Work item: The answer must consist only of the lines from the line with "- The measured" to the line with "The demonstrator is", both included, exactly as they stand below.

__________

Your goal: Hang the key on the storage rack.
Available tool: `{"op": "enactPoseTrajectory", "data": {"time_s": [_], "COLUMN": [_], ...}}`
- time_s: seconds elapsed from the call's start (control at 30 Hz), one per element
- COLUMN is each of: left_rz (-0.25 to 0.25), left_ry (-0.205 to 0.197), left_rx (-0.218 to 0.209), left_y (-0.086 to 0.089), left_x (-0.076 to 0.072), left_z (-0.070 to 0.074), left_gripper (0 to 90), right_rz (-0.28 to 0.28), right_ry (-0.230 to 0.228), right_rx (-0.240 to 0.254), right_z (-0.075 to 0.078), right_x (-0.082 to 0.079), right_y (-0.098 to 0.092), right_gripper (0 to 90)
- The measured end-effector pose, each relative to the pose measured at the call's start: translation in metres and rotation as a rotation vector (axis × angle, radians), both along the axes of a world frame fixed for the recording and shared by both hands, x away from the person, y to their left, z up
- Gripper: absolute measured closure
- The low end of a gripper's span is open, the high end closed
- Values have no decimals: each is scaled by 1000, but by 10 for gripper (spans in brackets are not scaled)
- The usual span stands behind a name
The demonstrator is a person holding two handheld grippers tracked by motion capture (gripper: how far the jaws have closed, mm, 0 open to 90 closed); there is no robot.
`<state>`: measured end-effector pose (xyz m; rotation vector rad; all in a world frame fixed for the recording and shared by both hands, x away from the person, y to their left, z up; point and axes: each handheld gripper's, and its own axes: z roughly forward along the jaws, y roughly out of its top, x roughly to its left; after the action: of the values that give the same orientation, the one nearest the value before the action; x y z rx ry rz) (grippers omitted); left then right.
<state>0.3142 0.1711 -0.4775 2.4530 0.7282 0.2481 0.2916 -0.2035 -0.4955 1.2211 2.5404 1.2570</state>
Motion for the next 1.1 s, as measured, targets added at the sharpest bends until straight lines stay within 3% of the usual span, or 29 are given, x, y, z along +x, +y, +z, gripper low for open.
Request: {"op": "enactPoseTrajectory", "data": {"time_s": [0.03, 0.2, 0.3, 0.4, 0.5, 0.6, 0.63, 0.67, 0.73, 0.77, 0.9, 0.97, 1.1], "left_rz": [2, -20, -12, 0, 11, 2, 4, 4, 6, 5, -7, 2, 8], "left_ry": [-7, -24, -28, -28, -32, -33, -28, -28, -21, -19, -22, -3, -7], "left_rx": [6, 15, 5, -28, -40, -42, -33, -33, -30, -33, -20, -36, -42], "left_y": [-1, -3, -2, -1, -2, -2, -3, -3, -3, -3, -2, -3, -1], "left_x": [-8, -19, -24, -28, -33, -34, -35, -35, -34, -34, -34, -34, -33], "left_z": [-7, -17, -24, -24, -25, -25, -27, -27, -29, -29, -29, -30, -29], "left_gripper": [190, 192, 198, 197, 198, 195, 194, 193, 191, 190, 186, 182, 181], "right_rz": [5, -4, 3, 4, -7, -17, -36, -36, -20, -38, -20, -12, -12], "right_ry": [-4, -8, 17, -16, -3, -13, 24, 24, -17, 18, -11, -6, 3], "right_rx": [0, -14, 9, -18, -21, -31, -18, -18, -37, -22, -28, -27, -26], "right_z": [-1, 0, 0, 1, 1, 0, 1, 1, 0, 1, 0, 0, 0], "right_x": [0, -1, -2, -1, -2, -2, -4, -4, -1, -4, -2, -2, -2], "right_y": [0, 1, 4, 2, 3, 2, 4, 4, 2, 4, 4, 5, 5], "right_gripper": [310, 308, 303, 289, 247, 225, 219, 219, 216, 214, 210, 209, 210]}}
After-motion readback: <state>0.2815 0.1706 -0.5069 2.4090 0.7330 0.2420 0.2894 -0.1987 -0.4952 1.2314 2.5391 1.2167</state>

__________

Answer area:
- The measured end-effector pose, each relative to the pose measured at the call's start: translation in metres and rotation as a rotation vector (axis × angle, radians), both along the axes of a world frame fixed for the recording and shared by both hands, x away from the person, y to their left, z up
- Gripper: absolute measured closure
- The low end of a gripper's span is open, the high end closed
- Values have no decimals: each is scaled by 1000, but by 10 for gripper (spans in brackets are not scaled)
- The usual span stands behind a name
The demonstrator is a person holding two handheld grippers tracked by motion capture (gripper: how far the jaws have closed, mm, 0 open to 90 closed); there is no robot.

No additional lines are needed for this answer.